WORK ITEM: Scan the material below for the word "black", then copy every line in which it appears.
==========
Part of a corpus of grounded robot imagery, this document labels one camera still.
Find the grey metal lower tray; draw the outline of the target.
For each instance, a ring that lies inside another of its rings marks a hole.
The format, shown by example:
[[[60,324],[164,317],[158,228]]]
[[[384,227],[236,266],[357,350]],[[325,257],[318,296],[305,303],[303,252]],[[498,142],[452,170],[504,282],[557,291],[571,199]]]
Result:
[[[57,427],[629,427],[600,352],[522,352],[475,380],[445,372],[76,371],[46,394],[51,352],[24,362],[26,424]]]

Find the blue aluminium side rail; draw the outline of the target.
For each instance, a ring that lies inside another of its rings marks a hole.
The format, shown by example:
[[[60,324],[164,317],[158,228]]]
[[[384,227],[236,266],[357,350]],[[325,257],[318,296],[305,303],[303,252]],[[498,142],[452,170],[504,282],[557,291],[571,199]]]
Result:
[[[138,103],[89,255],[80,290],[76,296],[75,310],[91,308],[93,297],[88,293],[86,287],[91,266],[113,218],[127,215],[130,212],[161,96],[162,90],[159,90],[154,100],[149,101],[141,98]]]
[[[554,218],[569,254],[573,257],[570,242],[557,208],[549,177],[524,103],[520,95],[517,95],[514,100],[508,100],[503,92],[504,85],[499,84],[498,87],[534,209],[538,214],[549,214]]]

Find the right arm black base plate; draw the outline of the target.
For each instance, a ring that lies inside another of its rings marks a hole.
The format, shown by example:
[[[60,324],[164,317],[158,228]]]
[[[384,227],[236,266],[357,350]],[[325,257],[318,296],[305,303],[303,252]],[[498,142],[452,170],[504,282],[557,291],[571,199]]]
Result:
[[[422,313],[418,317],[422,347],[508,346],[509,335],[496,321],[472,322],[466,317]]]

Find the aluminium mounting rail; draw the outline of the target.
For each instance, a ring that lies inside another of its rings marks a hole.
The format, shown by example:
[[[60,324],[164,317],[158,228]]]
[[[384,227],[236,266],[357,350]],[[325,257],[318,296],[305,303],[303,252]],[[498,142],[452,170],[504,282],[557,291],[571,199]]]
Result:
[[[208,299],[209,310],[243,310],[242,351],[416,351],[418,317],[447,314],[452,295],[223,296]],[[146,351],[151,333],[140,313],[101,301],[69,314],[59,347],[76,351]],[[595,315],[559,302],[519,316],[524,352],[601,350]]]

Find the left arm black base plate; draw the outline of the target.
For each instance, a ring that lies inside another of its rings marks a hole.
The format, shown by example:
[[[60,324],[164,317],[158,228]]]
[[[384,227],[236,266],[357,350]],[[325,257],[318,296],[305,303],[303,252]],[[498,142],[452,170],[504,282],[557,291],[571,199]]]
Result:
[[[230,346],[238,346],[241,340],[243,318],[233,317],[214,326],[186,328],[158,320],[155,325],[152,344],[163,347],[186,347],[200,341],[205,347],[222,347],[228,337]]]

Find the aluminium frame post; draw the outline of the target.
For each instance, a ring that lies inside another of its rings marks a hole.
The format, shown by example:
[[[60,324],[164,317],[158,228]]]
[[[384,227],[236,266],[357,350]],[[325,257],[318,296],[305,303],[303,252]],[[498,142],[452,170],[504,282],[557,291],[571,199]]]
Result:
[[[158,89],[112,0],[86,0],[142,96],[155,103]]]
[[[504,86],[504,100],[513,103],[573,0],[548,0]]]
==========
SOLUTION:
Find the right arm black base plate; draw the outline of the target.
Find the left arm black base plate; draw the outline of the target.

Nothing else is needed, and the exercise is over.